> Work request:
What lines in the entries below contain the word "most"? Copy all of them.

----

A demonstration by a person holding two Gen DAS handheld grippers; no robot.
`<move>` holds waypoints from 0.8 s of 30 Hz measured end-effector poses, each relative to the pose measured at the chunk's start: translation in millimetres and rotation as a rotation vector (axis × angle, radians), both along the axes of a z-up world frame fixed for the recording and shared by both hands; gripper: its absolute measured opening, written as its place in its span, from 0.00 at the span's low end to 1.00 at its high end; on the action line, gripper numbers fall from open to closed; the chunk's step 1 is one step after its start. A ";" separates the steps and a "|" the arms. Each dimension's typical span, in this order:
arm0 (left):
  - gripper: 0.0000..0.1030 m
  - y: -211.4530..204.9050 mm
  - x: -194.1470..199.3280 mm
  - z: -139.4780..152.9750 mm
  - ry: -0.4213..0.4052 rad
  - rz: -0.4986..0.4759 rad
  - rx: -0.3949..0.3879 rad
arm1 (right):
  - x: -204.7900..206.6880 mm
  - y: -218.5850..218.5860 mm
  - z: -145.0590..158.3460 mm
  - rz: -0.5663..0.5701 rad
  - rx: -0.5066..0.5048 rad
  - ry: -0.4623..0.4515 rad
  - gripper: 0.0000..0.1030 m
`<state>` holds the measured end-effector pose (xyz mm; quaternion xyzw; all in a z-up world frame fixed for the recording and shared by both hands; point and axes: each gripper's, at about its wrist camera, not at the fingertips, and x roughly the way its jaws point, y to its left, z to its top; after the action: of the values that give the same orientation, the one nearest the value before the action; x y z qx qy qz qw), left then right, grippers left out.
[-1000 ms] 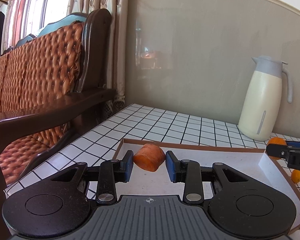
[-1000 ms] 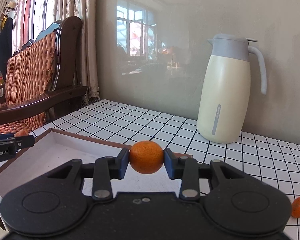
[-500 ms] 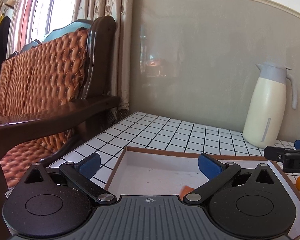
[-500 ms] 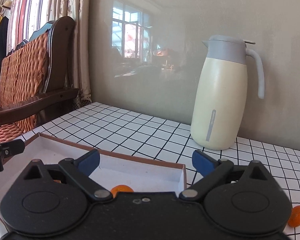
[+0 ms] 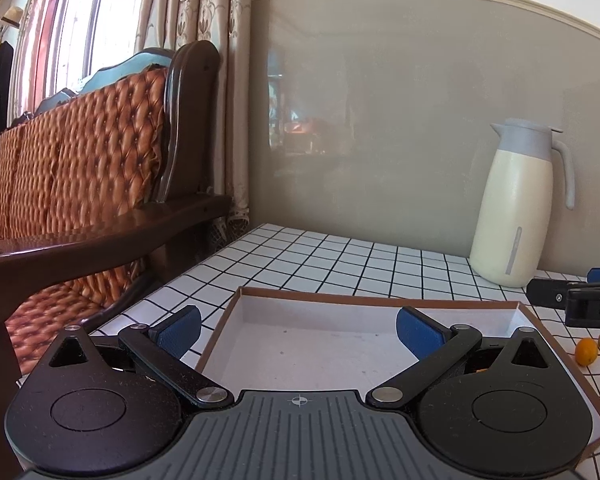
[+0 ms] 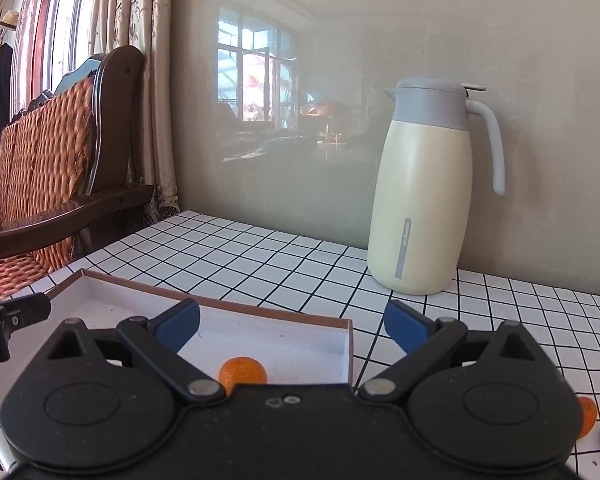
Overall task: Organize fruits
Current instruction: 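Move both open tools back toward the remaining fruits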
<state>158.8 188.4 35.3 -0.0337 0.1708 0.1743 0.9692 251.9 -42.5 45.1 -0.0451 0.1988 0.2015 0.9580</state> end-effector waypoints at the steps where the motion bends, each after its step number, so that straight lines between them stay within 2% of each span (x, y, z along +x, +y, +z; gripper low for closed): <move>1: 1.00 -1.8 -3.1 1.0 -0.005 -0.002 0.002 | -3.0 -2.1 1.5 0.000 0.000 -0.003 0.90; 7: 1.00 -11.0 -20.3 5.1 -0.020 0.000 0.001 | -25.9 -22.3 6.7 -0.010 0.008 -0.010 0.90; 15: 1.00 -40.4 -44.1 5.3 -0.016 -0.051 0.026 | -63.6 -53.0 7.1 -0.031 -0.016 -0.016 0.89; 19: 1.00 -52.9 -62.4 0.2 0.007 -0.072 0.010 | -78.9 -70.1 -0.1 -0.061 -0.054 -0.015 0.89; 24: 1.00 -71.0 -71.5 -1.2 -0.007 -0.096 0.021 | -88.3 -99.3 -18.0 -0.134 -0.112 0.022 0.89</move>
<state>87.3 117.3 34.0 -0.0157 0.1671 0.1291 0.9773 163.6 -141.7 27.2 -0.0832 0.2228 0.1259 0.9631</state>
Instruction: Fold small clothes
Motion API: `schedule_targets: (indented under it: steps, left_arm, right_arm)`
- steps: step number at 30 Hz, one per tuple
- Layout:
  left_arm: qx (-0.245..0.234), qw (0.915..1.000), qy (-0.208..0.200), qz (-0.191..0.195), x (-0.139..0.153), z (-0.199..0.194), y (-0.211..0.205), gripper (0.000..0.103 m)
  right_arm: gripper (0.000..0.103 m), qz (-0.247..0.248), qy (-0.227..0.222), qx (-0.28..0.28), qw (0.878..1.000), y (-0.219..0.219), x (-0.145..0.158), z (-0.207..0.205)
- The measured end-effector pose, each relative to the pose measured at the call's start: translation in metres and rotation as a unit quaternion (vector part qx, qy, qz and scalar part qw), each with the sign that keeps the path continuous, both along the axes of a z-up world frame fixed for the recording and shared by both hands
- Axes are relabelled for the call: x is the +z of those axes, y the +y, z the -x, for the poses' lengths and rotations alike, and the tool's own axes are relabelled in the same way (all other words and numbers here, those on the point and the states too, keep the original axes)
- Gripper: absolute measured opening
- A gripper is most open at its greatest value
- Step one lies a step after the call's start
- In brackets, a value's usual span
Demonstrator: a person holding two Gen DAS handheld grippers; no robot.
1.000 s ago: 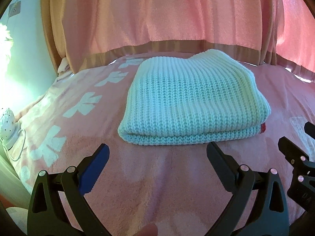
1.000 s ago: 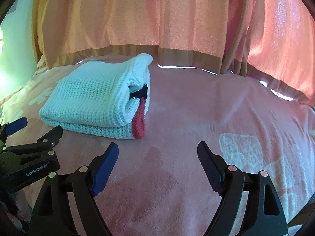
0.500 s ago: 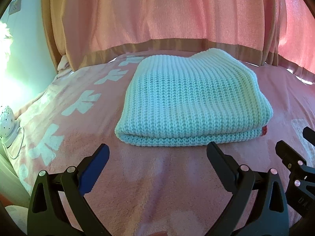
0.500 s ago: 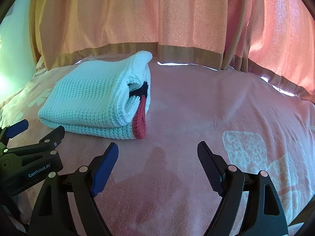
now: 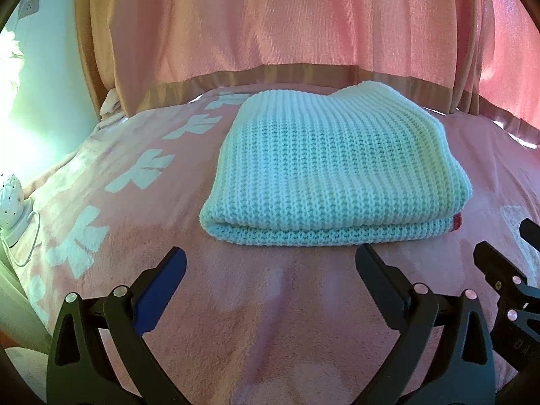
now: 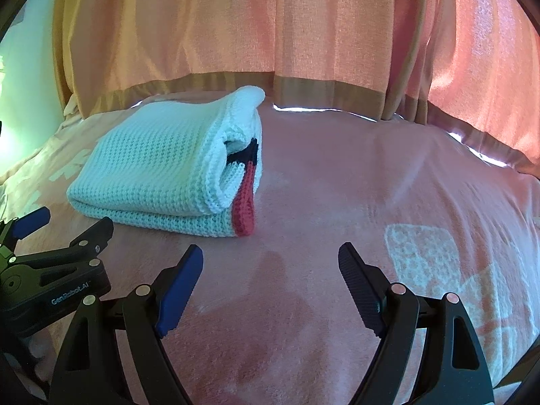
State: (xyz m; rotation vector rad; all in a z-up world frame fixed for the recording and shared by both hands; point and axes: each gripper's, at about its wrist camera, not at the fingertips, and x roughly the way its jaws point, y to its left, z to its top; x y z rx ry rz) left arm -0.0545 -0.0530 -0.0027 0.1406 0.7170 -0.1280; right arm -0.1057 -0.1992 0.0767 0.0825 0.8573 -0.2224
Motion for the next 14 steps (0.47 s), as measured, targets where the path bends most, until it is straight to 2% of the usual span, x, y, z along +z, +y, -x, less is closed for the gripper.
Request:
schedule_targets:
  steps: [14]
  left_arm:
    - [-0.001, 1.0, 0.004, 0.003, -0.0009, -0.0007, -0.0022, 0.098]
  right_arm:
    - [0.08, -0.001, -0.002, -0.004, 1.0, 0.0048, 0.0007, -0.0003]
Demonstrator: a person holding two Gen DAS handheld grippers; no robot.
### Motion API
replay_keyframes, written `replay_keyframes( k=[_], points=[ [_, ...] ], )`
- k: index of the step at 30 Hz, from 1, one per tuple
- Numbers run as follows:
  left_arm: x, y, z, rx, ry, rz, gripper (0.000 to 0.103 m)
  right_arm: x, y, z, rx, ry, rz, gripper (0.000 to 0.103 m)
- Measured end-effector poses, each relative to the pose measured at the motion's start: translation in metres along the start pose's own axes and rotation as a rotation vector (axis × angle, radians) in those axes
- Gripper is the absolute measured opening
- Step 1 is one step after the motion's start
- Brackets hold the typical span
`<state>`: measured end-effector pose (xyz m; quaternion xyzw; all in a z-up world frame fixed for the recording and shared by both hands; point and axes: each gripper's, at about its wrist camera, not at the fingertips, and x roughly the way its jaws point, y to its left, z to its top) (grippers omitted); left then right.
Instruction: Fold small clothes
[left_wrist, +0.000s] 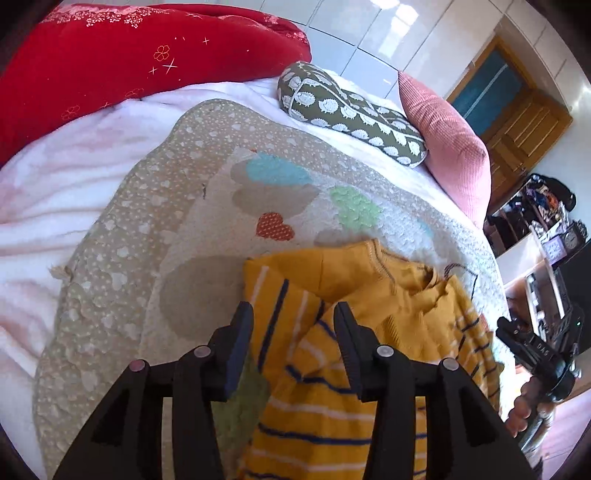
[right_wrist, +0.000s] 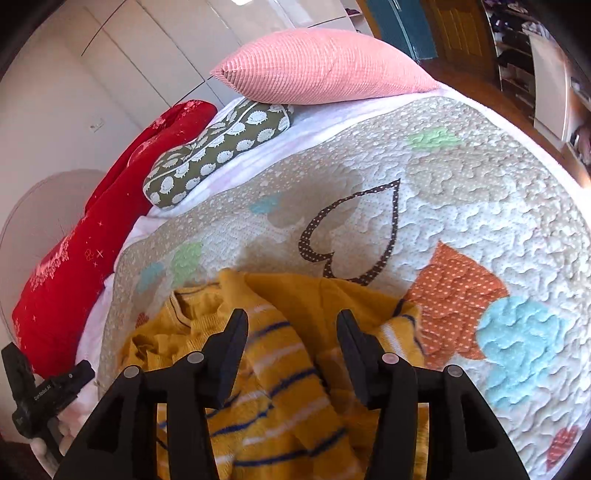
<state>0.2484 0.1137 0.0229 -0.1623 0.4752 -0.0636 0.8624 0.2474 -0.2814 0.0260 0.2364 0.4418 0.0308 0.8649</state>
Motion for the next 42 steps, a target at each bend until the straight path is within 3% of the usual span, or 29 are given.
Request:
replay_keyframes(
  k=[4,8,11,14,17,20,22,26,31,34,37,40,42],
  points=[
    [0.000,0.000,-0.027,0.090,0.020,0.037,0.048,-0.021,-0.008,-0.025,-0.107,0.000,-0.078,0.054],
    [-0.005,-0.044,-0.039,0.294,-0.031,0.118,0.048,-0.034,-0.010,-0.043,-0.147,0.002,-0.111,0.053],
    [0.002,-0.090,-0.044,0.474,-0.094,0.255,0.049,-0.044,-0.007,-0.054,-0.169,-0.004,-0.106,0.054],
    [0.040,-0.113,-0.041,0.609,-0.073,0.408,0.050,-0.048,-0.006,-0.062,-0.183,0.004,-0.103,0.054],
    [0.083,-0.094,-0.014,0.568,0.005,0.543,0.049,-0.051,-0.011,-0.066,-0.177,0.014,-0.110,0.054],
    [0.090,-0.046,0.027,0.342,0.024,0.593,0.043,-0.052,-0.023,-0.064,-0.161,0.008,-0.133,0.054],
    [0.080,-0.016,0.044,0.213,0.028,0.567,0.036,-0.053,-0.032,-0.062,-0.148,0.004,-0.143,0.053],
    [0.038,0.019,0.036,0.107,0.013,0.364,0.036,-0.055,-0.046,-0.062,-0.113,-0.003,-0.123,0.054],
    [-0.008,0.037,-0.018,0.055,0.042,0.106,0.043,-0.070,-0.054,-0.082,-0.091,-0.013,-0.044,0.054],
    [-0.017,0.039,-0.056,0.039,0.083,-0.012,0.044,-0.080,-0.056,-0.101,-0.088,-0.012,-0.006,0.054],
    [-0.014,0.031,-0.088,0.064,0.111,-0.073,0.052,-0.085,-0.060,-0.118,-0.083,-0.007,0.022,0.054],
    [-0.001,0.016,-0.107,0.101,0.139,-0.102,0.054,-0.087,-0.064,-0.129,-0.074,-0.008,0.018,0.054],
    [0.007,0.006,-0.113,0.115,0.156,-0.085,0.054,-0.088,-0.066,-0.133,-0.061,-0.012,0.024,0.054]
  ],
)
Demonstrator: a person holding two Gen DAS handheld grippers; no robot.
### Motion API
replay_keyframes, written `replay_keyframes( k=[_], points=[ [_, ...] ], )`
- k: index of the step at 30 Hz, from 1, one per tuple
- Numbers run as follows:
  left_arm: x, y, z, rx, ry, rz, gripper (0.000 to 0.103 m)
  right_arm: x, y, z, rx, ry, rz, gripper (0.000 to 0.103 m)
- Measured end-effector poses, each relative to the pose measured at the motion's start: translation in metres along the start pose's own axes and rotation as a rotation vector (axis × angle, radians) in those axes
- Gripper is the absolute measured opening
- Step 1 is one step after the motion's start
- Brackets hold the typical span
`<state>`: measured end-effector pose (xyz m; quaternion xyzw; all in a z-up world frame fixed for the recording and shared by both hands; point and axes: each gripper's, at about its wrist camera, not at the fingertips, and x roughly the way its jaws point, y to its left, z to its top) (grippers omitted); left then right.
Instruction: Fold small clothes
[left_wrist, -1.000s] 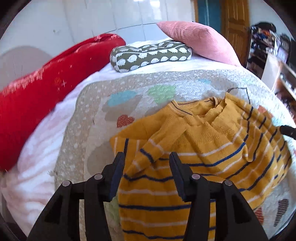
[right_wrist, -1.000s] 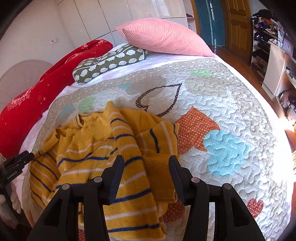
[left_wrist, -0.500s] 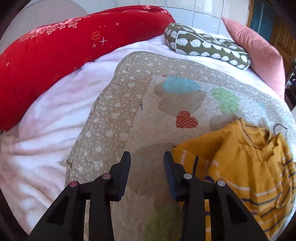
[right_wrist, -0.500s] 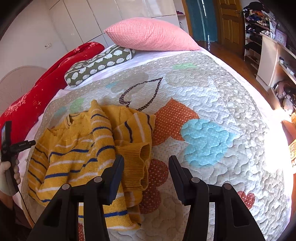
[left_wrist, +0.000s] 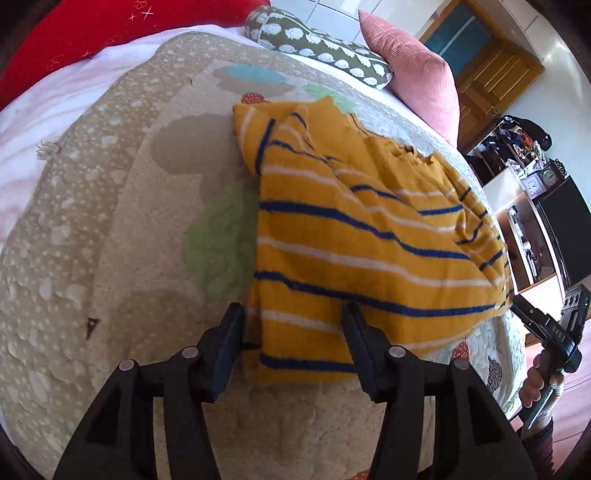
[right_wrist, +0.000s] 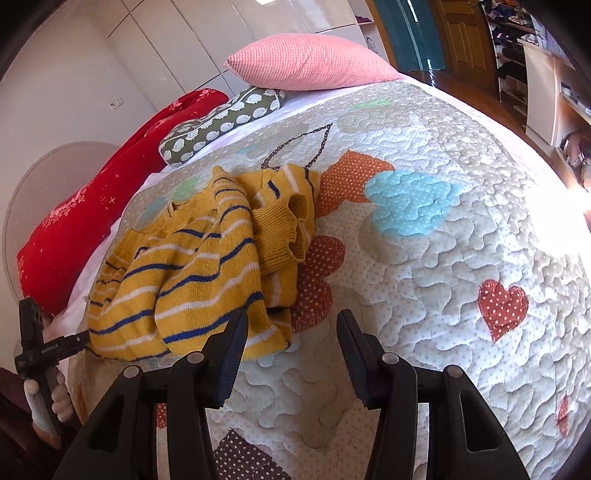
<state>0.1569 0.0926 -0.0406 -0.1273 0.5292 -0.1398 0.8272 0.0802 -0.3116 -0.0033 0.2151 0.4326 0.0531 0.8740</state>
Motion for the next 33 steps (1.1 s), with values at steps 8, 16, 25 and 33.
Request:
replay_keyframes(
  k=[8,16,25,33],
  points=[
    [-0.009,-0.011,0.019,0.027,0.019,0.093,0.007,0.018,0.027,-0.004,-0.080,0.039,0.035,0.008],
    [-0.058,-0.019,0.028,0.105,-0.030,0.124,0.004,-0.024,0.013,0.000,-0.003,0.004,0.100,0.006],
    [-0.028,0.004,-0.002,0.075,0.043,0.165,0.005,-0.008,-0.045,-0.035,0.151,0.098,0.037,0.008],
    [-0.064,0.004,-0.010,0.128,-0.073,0.160,0.007,-0.056,-0.024,0.004,0.015,-0.097,-0.129,0.012]
  ],
)
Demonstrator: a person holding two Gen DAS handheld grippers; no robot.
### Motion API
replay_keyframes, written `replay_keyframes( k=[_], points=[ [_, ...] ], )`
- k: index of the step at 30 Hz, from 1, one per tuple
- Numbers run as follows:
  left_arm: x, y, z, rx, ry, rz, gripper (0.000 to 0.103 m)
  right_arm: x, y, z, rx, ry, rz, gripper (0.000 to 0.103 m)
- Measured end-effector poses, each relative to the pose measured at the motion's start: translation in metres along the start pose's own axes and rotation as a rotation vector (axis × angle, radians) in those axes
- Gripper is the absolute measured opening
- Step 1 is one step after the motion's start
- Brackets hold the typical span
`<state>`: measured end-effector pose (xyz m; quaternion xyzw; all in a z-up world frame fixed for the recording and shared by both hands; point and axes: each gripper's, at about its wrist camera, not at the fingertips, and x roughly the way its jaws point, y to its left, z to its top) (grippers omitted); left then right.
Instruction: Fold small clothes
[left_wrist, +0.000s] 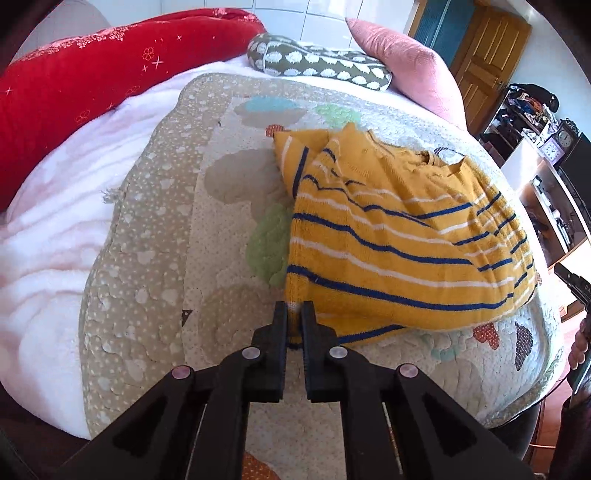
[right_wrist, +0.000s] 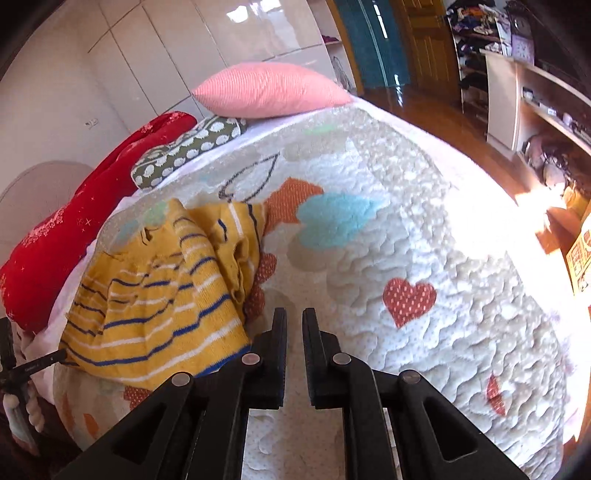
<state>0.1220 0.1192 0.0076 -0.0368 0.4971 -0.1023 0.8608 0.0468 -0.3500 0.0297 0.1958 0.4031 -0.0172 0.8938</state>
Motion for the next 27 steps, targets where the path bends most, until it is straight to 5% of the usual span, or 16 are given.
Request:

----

> Response box:
- A gripper is most open at its greatest value
Motion for the next 14 steps (0.47 s), as measured, targets where the path bends most, until it is straight to 2% of the usual span, x, y, z along +z, +y, -x, less is closed for the gripper.
Motion for the next 27 steps, targets where the path bends most, until it is straight to 5% of the usual span, or 16 are given.

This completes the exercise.